*** Opening Records for this task ***

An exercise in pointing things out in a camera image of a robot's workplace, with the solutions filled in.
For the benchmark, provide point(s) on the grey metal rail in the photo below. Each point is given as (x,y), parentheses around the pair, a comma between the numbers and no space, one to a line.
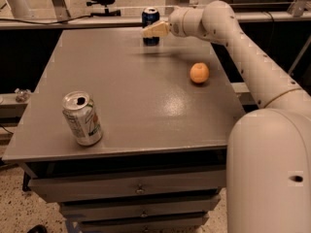
(112,22)

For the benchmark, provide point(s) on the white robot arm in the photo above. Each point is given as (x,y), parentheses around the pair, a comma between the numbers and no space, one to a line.
(268,162)

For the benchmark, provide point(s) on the orange fruit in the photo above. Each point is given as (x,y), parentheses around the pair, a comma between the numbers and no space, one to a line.
(199,73)

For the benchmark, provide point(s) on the grey drawer cabinet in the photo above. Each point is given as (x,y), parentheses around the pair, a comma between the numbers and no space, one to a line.
(161,160)

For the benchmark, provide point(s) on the blue pepsi can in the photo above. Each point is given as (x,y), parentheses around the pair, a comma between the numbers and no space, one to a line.
(149,16)

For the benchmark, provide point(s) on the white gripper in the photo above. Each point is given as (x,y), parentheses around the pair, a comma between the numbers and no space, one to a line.
(177,25)

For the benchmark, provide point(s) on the white green soda can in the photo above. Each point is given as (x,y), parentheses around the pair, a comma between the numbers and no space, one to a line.
(80,113)

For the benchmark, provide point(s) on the crumpled clear wrapper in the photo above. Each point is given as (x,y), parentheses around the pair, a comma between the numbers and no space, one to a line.
(22,95)

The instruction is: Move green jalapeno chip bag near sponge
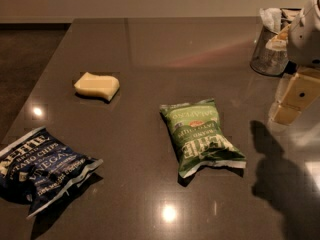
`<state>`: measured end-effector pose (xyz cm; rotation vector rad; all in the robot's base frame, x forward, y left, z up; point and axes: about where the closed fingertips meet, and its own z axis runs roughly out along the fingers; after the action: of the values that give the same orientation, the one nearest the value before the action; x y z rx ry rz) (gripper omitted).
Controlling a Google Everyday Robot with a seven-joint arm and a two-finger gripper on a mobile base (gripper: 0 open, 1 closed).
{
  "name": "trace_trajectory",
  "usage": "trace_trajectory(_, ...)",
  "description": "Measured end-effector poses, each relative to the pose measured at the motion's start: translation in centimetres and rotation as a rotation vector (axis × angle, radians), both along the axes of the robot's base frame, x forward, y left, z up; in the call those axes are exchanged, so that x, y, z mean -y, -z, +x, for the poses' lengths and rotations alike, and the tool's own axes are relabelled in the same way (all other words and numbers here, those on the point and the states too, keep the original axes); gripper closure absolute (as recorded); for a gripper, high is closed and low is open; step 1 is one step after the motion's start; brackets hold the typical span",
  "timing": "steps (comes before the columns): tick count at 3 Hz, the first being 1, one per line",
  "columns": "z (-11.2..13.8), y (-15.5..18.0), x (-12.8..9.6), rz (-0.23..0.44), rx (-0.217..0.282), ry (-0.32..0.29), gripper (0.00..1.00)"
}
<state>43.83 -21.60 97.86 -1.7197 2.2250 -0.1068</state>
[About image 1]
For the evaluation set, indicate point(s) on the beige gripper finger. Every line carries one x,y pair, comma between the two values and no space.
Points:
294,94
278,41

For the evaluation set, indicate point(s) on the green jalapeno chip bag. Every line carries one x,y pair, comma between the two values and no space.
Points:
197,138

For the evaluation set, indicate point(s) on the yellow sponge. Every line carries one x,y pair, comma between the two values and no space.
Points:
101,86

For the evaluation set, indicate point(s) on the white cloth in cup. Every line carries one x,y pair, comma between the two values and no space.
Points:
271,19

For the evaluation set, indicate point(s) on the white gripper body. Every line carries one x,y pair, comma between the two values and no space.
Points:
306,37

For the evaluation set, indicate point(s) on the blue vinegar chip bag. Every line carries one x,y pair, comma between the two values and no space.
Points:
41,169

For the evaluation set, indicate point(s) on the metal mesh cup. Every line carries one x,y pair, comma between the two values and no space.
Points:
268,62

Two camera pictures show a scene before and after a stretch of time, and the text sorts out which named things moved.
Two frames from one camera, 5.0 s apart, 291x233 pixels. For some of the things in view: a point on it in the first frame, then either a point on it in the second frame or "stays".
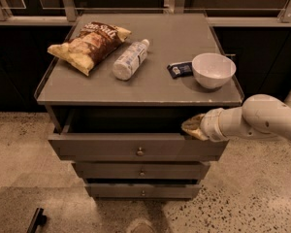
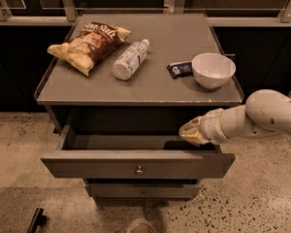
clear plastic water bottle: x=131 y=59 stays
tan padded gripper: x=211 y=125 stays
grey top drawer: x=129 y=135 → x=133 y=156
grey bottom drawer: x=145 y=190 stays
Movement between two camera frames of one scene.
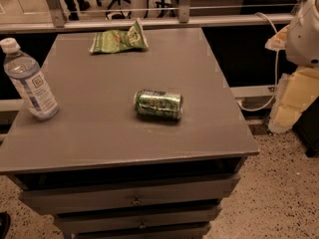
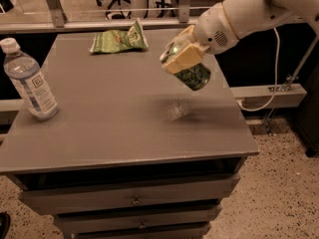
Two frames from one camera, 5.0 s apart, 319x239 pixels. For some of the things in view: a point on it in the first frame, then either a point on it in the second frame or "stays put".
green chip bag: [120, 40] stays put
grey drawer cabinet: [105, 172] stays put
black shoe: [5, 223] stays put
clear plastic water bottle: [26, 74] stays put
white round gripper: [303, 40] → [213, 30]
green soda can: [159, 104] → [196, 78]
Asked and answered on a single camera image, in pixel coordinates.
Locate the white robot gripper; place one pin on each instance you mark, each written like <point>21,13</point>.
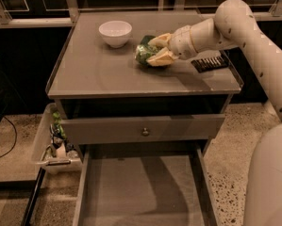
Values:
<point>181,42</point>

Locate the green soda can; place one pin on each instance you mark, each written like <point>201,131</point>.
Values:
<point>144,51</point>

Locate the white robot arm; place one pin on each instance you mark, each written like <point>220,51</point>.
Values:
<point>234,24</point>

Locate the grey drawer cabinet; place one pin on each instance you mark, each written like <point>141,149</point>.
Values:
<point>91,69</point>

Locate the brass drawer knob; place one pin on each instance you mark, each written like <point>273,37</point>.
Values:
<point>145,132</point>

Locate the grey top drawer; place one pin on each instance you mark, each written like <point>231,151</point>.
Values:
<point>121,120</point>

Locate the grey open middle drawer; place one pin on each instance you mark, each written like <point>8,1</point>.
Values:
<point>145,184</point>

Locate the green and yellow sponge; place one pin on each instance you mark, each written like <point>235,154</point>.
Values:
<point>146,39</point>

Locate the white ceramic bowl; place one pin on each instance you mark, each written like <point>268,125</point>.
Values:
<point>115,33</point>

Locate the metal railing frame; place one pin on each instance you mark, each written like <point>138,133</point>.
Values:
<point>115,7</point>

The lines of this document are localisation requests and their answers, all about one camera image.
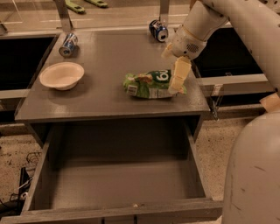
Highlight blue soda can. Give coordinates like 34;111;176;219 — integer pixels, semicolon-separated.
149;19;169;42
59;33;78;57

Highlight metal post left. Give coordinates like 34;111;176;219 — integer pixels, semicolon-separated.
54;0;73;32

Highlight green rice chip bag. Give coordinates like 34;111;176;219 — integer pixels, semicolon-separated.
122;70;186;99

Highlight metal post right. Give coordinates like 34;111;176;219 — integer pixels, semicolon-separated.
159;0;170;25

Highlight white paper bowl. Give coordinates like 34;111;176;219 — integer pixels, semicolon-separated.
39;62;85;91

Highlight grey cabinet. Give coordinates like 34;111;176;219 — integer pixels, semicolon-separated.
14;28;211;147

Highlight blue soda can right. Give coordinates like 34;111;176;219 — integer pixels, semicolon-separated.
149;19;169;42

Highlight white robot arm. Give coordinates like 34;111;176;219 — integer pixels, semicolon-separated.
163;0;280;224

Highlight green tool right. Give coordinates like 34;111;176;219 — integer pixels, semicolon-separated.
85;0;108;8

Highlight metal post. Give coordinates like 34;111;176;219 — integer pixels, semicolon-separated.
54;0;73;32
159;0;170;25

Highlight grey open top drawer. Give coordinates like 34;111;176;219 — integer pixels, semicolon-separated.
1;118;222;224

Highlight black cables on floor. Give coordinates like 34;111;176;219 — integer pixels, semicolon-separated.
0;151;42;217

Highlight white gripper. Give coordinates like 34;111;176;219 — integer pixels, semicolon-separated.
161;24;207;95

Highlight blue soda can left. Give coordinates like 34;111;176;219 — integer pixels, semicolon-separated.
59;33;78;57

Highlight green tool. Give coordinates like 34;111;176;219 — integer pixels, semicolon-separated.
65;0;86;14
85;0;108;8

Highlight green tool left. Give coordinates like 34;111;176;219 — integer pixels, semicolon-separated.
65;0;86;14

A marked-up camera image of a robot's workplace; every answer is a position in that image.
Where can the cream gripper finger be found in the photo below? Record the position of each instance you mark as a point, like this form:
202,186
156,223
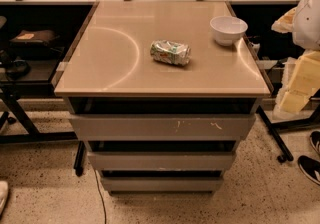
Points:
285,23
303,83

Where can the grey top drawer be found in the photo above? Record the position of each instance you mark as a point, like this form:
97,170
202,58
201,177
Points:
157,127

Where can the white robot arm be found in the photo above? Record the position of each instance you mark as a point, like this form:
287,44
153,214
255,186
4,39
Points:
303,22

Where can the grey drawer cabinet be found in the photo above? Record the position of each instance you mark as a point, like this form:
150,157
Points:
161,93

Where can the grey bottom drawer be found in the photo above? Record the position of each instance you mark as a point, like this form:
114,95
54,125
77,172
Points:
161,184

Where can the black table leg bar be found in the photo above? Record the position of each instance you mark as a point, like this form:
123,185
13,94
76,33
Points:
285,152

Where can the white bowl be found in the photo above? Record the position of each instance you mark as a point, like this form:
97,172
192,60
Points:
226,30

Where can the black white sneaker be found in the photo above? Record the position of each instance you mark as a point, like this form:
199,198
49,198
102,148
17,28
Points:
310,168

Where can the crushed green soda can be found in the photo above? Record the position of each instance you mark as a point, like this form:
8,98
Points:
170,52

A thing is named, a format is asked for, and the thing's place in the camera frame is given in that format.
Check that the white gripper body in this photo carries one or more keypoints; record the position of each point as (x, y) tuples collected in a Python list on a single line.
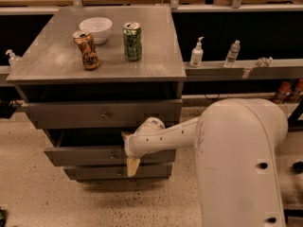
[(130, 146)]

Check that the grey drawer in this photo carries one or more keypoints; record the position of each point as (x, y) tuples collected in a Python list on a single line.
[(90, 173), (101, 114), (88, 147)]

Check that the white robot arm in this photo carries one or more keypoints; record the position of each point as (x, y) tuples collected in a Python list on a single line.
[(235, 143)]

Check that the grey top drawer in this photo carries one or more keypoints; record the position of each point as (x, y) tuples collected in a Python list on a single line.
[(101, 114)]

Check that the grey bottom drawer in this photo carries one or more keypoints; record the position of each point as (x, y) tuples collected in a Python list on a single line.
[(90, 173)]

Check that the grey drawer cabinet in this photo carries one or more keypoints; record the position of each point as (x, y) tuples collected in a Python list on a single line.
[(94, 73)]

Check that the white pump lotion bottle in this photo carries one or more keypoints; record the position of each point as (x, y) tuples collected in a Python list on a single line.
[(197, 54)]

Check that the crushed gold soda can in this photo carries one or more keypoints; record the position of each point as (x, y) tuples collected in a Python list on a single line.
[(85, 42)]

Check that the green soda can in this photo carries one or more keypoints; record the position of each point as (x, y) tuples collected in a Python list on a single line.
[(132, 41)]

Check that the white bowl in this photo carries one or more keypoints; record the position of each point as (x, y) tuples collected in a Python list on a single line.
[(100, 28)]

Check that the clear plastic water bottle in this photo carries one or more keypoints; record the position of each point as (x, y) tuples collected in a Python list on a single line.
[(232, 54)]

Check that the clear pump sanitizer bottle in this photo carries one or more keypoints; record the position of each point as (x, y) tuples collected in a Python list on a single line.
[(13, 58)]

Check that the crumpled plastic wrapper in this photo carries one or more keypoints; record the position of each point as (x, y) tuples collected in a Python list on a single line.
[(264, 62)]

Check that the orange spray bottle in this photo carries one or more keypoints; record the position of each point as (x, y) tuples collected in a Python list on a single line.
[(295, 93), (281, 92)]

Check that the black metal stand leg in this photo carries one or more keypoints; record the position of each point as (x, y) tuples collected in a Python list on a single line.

*** Closing Records for this task ***

▶ **Work item**: Begin at the top of the material above and output each line exactly, stopping after the line that holds "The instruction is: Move". Leave out pictures.

▶ **Exercise output**:
An exercise in pointing things out in a camera image of a robot's workplace, with the solutions filled in.
For the benchmark, provide point(s) on the grey metal rail in the photo below. Each point is given as (x,y), parentheses around the pair, a comma between the numbers and no space, one to a line.
(112,22)

For the benchmark, provide point(s) on the white robot arm in the photo above. Each point is given as (x,y), parentheses around the pair, a comma between the numbers and no space, one to a line.
(268,162)

For the benchmark, provide point(s) on the orange fruit in the photo above. Each point is given as (x,y), parentheses around the pair, a comma between the numbers and no space, one to a line.
(199,73)

For the benchmark, provide point(s) on the grey drawer cabinet in the photo above. Each point is given as (x,y), parentheses around the pair, a comma between the numbers and no space, one to a line.
(161,160)

For the benchmark, provide point(s) on the blue pepsi can in the photo above. Each point is given as (x,y), parentheses around the pair, a comma between the numbers and no space, one to a line.
(149,16)

For the benchmark, provide point(s) on the white gripper in the photo above. Each point is given as (x,y), parentheses around the pair, a comma between the numbers and no space, one to a line.
(177,25)

For the benchmark, provide point(s) on the white green soda can in the photo above. Each point is given as (x,y), parentheses around the pair, a comma between the numbers and no space, one to a line.
(80,113)

For the benchmark, provide point(s) on the crumpled clear wrapper in the photo above. Each point is given as (x,y), parentheses around the pair, a comma between the numbers and no space, one to a line.
(22,95)

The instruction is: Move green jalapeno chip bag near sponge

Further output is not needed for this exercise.